◆ Excerpted data
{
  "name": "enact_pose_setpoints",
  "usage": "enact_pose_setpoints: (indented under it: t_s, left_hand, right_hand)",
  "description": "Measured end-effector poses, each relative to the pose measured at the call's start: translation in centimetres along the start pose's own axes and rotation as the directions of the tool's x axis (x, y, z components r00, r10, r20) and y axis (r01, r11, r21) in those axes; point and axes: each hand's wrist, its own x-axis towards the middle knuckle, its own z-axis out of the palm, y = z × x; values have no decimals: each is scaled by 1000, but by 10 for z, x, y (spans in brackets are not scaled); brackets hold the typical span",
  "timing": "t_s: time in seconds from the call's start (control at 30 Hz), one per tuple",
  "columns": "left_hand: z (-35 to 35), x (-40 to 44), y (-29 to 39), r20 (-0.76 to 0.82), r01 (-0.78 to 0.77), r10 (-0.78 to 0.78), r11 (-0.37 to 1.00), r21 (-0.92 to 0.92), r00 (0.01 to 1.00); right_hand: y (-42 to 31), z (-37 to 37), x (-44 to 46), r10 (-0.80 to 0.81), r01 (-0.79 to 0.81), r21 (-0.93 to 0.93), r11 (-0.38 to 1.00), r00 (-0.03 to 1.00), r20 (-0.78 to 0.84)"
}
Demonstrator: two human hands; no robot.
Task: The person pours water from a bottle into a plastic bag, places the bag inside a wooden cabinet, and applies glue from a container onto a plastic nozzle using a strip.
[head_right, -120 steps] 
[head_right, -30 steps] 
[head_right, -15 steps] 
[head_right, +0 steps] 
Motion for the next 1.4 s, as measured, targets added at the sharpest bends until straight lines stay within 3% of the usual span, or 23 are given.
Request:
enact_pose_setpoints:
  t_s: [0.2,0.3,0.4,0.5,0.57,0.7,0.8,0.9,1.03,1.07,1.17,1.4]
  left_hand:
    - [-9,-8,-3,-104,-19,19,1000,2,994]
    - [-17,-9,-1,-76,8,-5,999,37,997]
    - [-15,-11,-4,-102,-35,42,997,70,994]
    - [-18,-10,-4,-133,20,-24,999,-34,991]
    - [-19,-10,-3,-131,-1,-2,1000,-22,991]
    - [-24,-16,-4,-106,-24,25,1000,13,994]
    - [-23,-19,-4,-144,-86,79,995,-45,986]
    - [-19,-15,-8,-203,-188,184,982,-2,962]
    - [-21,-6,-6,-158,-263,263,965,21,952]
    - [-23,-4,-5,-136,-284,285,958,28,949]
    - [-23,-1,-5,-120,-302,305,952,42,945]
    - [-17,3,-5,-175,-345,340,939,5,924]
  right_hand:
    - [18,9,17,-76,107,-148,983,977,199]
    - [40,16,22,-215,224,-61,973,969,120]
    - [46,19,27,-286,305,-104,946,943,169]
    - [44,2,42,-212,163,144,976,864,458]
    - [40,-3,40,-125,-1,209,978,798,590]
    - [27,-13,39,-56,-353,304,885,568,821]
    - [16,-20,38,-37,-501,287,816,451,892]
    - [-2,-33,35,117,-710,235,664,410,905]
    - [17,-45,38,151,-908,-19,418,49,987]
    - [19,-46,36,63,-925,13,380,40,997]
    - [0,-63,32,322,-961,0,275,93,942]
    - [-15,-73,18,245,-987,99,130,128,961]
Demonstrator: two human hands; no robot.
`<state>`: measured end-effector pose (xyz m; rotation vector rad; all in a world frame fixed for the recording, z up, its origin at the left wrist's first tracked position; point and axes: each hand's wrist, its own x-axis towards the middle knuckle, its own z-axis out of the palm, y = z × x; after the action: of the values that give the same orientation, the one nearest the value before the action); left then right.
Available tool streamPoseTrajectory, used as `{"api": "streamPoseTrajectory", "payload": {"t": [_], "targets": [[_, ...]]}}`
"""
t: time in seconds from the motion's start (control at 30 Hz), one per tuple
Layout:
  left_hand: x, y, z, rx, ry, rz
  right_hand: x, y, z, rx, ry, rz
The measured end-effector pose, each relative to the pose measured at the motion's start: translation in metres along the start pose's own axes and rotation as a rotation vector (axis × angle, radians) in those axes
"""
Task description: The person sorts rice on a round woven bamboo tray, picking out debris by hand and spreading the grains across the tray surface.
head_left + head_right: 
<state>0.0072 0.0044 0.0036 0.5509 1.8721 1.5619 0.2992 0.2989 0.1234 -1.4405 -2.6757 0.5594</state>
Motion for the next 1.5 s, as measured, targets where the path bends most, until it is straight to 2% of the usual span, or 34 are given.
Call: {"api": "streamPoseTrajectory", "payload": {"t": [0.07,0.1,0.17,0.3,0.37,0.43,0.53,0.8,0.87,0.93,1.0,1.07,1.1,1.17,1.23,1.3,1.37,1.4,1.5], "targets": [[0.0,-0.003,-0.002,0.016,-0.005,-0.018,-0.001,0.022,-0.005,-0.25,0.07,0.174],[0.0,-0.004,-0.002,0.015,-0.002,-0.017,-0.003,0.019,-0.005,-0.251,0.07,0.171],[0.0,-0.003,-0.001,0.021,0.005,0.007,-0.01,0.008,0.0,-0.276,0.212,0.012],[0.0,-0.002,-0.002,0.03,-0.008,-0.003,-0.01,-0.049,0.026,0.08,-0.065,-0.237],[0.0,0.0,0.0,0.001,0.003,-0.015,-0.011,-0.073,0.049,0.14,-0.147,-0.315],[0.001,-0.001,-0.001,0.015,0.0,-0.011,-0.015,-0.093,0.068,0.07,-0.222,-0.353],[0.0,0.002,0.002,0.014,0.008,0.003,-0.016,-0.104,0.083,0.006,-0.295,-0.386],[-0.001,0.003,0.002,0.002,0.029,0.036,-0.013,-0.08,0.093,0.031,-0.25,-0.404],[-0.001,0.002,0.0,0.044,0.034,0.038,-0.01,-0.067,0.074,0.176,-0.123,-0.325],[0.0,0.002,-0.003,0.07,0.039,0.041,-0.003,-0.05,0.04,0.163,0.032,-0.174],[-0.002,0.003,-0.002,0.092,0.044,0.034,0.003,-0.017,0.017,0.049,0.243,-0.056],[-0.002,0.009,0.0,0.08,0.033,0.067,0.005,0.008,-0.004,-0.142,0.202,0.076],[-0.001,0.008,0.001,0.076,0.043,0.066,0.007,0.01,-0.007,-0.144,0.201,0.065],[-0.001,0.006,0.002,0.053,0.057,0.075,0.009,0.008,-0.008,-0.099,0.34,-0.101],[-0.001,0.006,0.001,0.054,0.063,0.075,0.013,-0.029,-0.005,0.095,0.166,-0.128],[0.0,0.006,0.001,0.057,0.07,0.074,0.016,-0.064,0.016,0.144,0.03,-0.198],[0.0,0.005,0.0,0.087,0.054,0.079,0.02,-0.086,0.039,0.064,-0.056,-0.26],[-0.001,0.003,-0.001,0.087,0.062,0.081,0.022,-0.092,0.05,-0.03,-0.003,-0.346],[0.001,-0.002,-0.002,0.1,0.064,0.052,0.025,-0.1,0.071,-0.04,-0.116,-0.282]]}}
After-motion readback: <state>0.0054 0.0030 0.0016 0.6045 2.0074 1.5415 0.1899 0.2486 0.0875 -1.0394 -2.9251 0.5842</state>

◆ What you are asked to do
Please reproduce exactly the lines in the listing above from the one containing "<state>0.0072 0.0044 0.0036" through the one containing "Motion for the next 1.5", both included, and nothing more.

◆ Result
<state>0.0072 0.0044 0.0036 0.5509 1.8721 1.5619 0.2992 0.2989 0.1234 -1.4405 -2.6757 0.5594</state>
Motion for the next 1.5 s, as measured, targets where the path bends most, until it is straight to 2% of the usual span, or 34 are given.

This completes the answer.